Using Wits and Wagers in the Classroom
Wits and Wagers in the Classroom
I have had a lot of fun using Wits and Wagers in my classroom and I thought I would share my experiences with others in the hopes that others will take advantage of this great game as an educational tool.
I soon realized that I would need to modify the components so that the whole class could participate in the experience. My wife is the best and helps me with crazy projects like this. She made this giant Wits and Wagers board for me out of cloth which I could hang on my white board with magnets. Its hard to tell from the picture but this board is about 4 feet by 2 feet.
Then I created some bags containing a answer board, two betting chips, a colored dry erase marker, tissue and starting chips
Great, thats much better! Now the whole class can see what the choices are. Lets play the game!
I was teaching fifth graders at the time and the first lesson I tried this with was various American historical events taking a cue from some of the question cards. As we did each event I placed it on a timeline, in an attempt to give students some historical perspective on when major events happened.
Here were the events which I had pictures to represent and a giant timeline. Of course I didn't do all of these and they were given in random order. After we were done with the game I used the rest by having students guess where they should end up on the timeline.
Timeline Event List:
1. The First Americans
3. Christopher Columbus
4. Explorers head for America: From England, Porugal and Spain
5. Conquistadors conquer the Aztec
6. Pilgrims sign the Mayflower Compact
7. Salem witch trials
10. George Washington
11. Boston Tea Party
12. Declaration of Indepedence
13. Revolutionary War
14. Louisiana Purchase
15. California Gold Rush
16. American Civil War
17. Abraham Lincoln
18. Thomas Edison invents the light bulb
19. Baseball is invented
20. Women's suffrage
21. World War II
22. TV is invented
23. Martin Luther King : Civil Rights
24. Nasa Program takes off
Then I got the idea that this game is basically about estimation and what better subject to use for estimation than math! I developed two lessons to get students excited about learning circumference and area.
The second lesson I created years later was when I was faced with the task of creating an engaging lesson comparing and contrasting Canada and the United States. Whoa. Could you pick a more boring topic? That’s like comparing I don’t know 2 percent milk and 1 percent milk, who cares? Wits and Wagers to the rescue!

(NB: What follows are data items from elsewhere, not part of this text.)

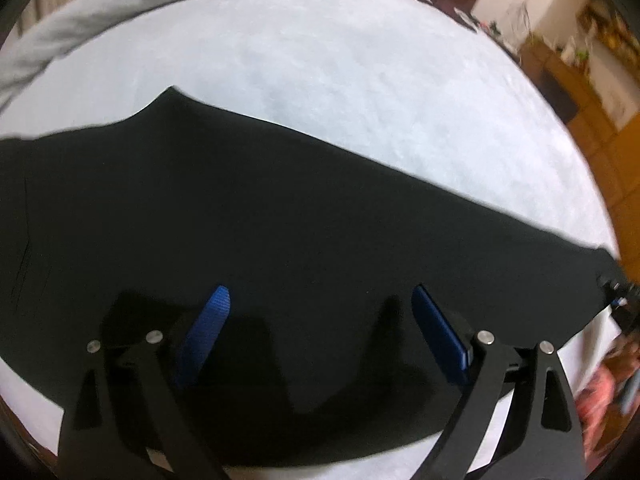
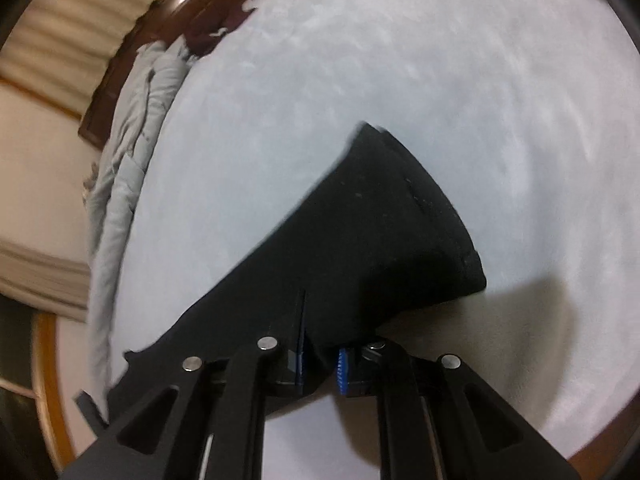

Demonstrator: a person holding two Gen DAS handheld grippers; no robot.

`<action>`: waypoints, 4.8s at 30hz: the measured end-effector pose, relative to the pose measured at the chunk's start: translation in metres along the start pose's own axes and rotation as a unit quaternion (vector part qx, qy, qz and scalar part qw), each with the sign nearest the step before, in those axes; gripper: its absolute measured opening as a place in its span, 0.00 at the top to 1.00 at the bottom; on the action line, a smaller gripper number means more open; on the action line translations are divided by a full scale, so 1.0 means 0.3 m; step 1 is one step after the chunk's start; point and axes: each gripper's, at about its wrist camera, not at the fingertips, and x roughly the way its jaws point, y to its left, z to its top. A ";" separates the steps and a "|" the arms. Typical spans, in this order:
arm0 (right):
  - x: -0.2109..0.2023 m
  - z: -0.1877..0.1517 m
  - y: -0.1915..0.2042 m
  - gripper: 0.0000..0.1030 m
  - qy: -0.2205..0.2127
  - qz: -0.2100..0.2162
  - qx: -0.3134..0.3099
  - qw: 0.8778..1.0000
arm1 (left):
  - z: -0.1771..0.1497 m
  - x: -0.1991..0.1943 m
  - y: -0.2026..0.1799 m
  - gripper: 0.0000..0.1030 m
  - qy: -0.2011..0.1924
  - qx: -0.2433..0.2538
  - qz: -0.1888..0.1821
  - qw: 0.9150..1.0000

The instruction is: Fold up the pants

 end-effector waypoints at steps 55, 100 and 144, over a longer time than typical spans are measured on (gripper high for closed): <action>0.295 -0.538 0.918 0.27 0.203 0.195 -0.263 0.923 | 0.042 -0.094 0.214 0.10 0.036 -0.141 -0.101 0.984; 0.362 -0.260 0.678 0.44 0.143 0.104 -0.158 0.972 | -0.004 -0.026 0.033 0.65 0.020 -0.074 -0.025 0.997; 0.298 -0.454 0.750 0.40 0.158 0.099 -0.229 0.955 | -0.012 -0.352 0.603 0.21 -0.058 -0.199 0.067 0.976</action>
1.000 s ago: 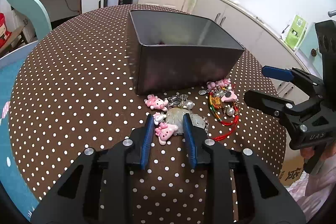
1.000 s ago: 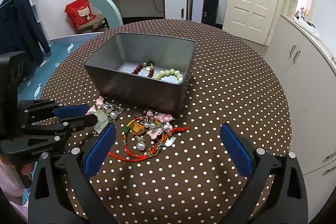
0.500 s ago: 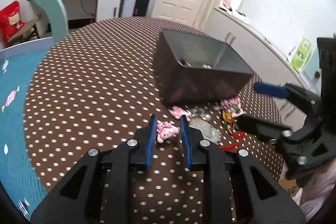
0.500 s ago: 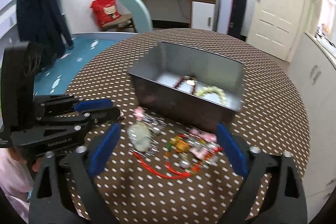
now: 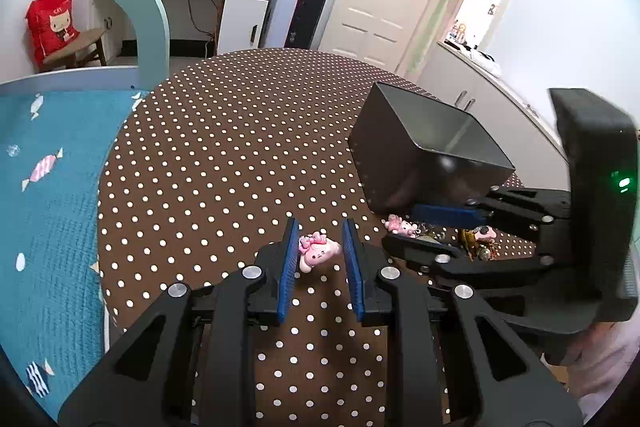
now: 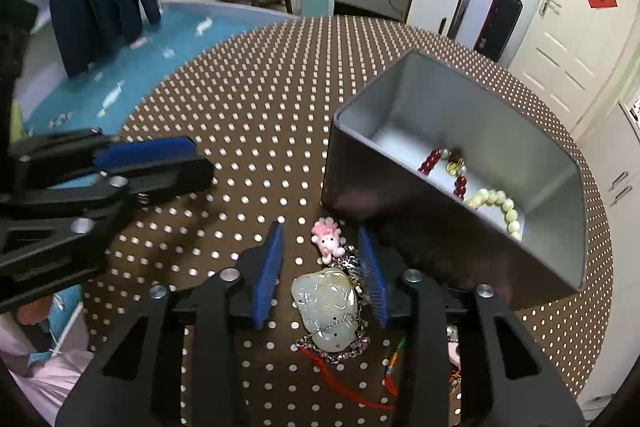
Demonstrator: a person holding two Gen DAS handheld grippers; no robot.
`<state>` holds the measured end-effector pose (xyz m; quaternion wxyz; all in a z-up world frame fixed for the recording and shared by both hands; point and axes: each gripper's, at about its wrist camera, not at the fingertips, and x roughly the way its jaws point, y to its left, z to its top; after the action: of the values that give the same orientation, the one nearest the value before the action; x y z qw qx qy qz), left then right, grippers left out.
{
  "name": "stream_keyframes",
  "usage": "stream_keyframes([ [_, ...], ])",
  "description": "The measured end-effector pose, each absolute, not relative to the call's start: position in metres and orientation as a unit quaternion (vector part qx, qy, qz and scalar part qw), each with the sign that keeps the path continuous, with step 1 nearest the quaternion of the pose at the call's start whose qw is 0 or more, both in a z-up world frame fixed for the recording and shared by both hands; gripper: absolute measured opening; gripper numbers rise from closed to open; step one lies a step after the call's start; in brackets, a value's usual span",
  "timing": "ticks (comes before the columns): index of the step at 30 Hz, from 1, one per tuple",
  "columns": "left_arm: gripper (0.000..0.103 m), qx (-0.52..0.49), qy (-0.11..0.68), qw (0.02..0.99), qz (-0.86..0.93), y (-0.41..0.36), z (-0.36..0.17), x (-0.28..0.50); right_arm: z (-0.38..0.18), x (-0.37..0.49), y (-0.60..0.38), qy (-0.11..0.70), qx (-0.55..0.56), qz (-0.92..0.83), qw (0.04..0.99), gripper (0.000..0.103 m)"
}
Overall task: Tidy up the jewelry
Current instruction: 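Grasp the pink pig charm with the left tool while the right tool grasps the jade pendant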
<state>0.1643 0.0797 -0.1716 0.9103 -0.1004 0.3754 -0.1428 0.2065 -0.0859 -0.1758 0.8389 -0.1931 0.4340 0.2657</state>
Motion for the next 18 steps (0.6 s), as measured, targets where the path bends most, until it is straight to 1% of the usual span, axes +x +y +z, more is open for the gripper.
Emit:
stream_keyframes([
  [1,0.022,-0.101,0.375,0.910,-0.145,0.079,-0.172,0.163,-0.176,0.206,-0.084,0.431,-0.202,0.262,0.840,0.032],
  [4,0.022,-0.100,0.376,0.909,-0.150,0.079,-0.175,0.162,-0.177,0.206,-0.084,0.429,-0.215,0.248,0.842,0.014],
  [18,0.022,-0.107,0.371,0.909,-0.155,0.085,-0.172,0.159,-0.161,0.197,-0.098,0.425,-0.191,0.248,0.849,0.013],
])
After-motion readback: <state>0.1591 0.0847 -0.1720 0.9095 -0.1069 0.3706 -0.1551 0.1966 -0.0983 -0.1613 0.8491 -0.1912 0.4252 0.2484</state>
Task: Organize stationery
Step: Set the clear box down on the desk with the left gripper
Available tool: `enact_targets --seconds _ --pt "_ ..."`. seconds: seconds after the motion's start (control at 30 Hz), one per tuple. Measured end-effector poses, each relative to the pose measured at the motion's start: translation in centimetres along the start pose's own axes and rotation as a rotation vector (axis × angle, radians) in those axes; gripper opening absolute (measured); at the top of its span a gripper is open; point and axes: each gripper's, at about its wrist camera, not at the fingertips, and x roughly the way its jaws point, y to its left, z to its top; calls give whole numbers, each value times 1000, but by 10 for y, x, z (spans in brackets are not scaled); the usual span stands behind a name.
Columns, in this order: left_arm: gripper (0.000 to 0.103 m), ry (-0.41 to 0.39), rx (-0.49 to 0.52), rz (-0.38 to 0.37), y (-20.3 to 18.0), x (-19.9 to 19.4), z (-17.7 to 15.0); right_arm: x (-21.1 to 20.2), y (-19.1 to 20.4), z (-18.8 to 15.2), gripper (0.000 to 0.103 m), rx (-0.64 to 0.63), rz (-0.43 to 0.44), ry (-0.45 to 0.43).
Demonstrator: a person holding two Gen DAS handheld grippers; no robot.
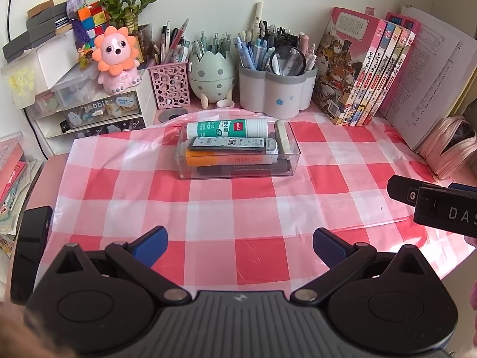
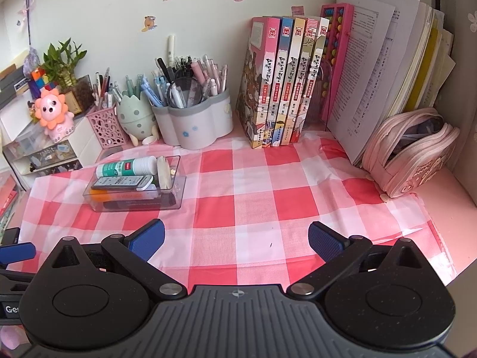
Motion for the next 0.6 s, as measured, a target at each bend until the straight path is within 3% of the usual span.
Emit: enact_targets --seconds 0.6 --pt "81 -20 3 0 -1 -5 0 -2 0 0 98 2 5 -11"
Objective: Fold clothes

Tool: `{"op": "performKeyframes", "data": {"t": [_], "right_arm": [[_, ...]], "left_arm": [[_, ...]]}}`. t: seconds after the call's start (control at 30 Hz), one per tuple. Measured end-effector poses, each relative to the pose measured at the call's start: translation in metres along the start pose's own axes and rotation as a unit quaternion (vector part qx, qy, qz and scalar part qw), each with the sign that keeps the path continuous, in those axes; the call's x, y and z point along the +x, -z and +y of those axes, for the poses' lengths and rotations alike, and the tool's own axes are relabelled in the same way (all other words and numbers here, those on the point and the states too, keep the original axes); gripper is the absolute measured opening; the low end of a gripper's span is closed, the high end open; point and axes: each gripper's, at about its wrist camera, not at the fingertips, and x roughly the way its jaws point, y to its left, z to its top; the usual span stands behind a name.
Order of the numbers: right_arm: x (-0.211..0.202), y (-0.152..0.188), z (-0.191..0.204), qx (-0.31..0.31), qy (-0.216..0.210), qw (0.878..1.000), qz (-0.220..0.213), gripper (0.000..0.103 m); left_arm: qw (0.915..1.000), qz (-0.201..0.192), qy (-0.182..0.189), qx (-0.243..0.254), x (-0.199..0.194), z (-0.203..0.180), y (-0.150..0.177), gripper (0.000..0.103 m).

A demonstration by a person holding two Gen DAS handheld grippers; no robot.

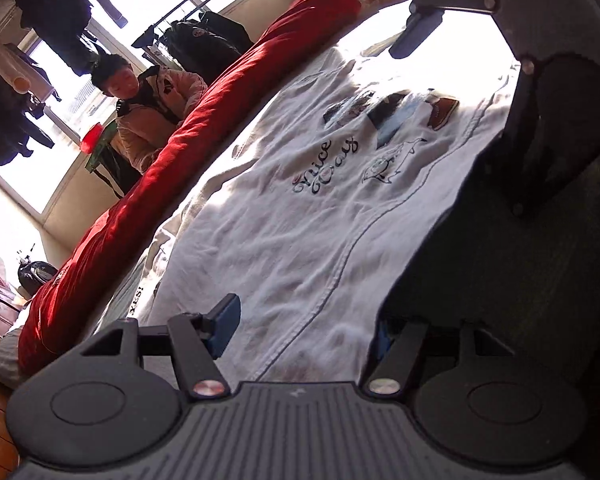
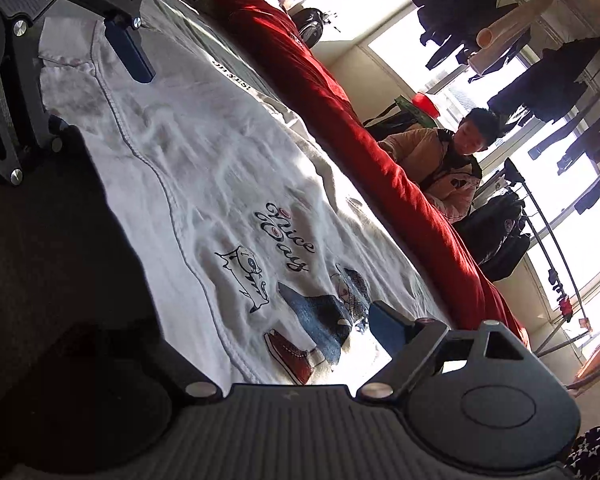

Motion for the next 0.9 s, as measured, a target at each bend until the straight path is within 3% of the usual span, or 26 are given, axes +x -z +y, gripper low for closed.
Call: {"op": "performKeyframes", "data": {"t": [0.03, 0.07, 0.1, 0.13, 0.17, 0.23, 0.33, 0.53, 0.6, 0.67, 0.77, 0.9], "right_arm": [[0.002, -0.003, 0.0, 0.002, 0.001, 1.0, 0.0, 0.09], [0.004, -0.006, 0.001, 0.004, 0.002, 1.0, 0.001, 0.089], [0.006, -0.009, 0.0, 0.007, -0.001, 1.0, -0.001, 0.079], [0.005, -0.011, -0.001, 0.008, -0.007, 1.0, -0.005, 0.058], [0.003, -0.012, -0.002, 0.009, -0.015, 1.0, -0.007, 0.05], [-0.003, -0.015, -0.007, 0.013, -0.032, 0.999, -0.009, 0.025], [-0.012, -0.018, -0.016, 0.027, -0.064, 0.998, -0.009, 0.009], [-0.043, -0.027, -0.049, 0.058, -0.144, 0.988, -0.012, 0.005], [-0.052, -0.029, -0.056, 0.063, -0.17, 0.983, -0.008, 0.005], [-0.054, -0.028, -0.058, 0.067, -0.203, 0.977, 0.008, 0.008], [-0.044, -0.019, -0.047, 0.074, -0.248, 0.965, 0.044, 0.023], [-0.038, -0.006, -0.045, 0.104, -0.274, 0.953, 0.072, 0.028]], "left_arm": [[0.9999, -0.002, -0.006, 0.015, 0.003, -0.003, -0.004, 0.066], [0.9995, -0.005, -0.012, 0.03, 0.007, -0.006, -0.008, 0.056], [0.9988, -0.007, -0.017, 0.044, 0.01, -0.009, -0.012, 0.027], [0.9989, -0.002, -0.011, 0.045, 0.013, -0.01, -0.015, 0.011], [0.9992, 0.001, -0.007, 0.038, 0.014, -0.009, -0.017, 0.002], [0.9995, -0.007, -0.007, 0.031, 0.008, -0.006, -0.019, 0.002], [0.999, -0.028, -0.008, 0.034, -0.009, 0.0, -0.02, 0.002], [0.9977, -0.053, 0.017, 0.04, -0.051, 0.015, -0.026, 0.001], [0.9968, -0.048, 0.047, 0.043, -0.059, 0.016, -0.025, 0.001], [0.9963, -0.039, 0.066, 0.04, -0.058, 0.013, -0.02, 0.003], [0.995, -0.006, 0.095, 0.033, -0.047, 0.002, -0.007, 0.008], [0.9904, 0.019, 0.137, 0.001, -0.058, -0.001, 0.01, 0.012]]}}
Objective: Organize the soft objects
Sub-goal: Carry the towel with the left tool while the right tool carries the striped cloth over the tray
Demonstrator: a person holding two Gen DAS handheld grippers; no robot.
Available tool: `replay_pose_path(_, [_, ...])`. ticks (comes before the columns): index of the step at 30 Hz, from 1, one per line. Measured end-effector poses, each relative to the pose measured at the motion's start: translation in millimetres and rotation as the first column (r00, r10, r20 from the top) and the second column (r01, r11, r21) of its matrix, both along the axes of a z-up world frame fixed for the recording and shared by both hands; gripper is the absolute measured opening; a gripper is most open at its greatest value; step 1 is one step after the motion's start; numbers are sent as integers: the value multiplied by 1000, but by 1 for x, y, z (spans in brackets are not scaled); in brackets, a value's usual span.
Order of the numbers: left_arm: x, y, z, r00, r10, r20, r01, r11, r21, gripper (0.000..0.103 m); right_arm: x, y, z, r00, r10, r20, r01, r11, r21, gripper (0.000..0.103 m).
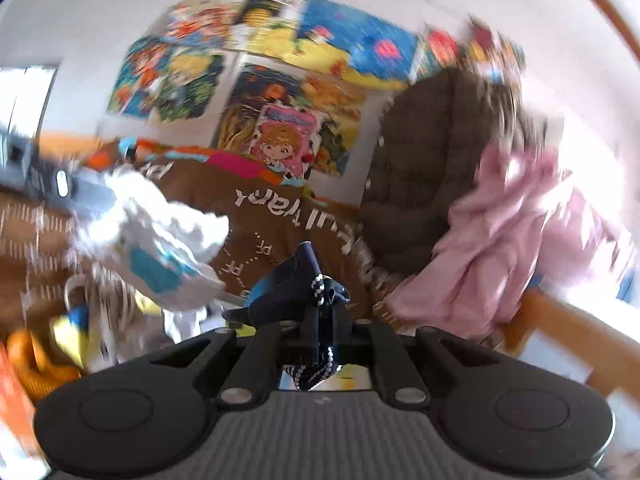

I have uploaded both of these lessons and accompanying lesson materials as pdfs I hope someone can use them! All of these lessons were used with fifth graders but could be used with younger or older. I did try the Canada lesson with a class of fourth graders and it worked out great.
These materials can be found here: http://www.boardgamegeek.com/filepage/47680
While creating these lessons an unexpected bonus came up. We spend a lot of time learning data landmarks of Maximum, Minimum, Range, Median, Mode as well as Probability. What a wonderful way to use this knowledge in an authentic way! While playing the game of wits and wagers it’s very easy to discuss how It is more likely that the median answer be picked than the maximum or the minimum. It’s also very useful to the players to learn how the size of the range for each section influences the probability of it being the winning answer! Wonderful! The kids had to use their knowledge of these mathematical terms for their success in the game.
The other great thing about using Wits and Wagers is you don’t really have to teach the game before getting into the lesson you just teach it as you go. Have kids write their guesses, take the guesses and arrange them, explain to the kids to pick one or two sections, give them points and you are off. It’s simple and intuitive. Estimate well then make an educated guess.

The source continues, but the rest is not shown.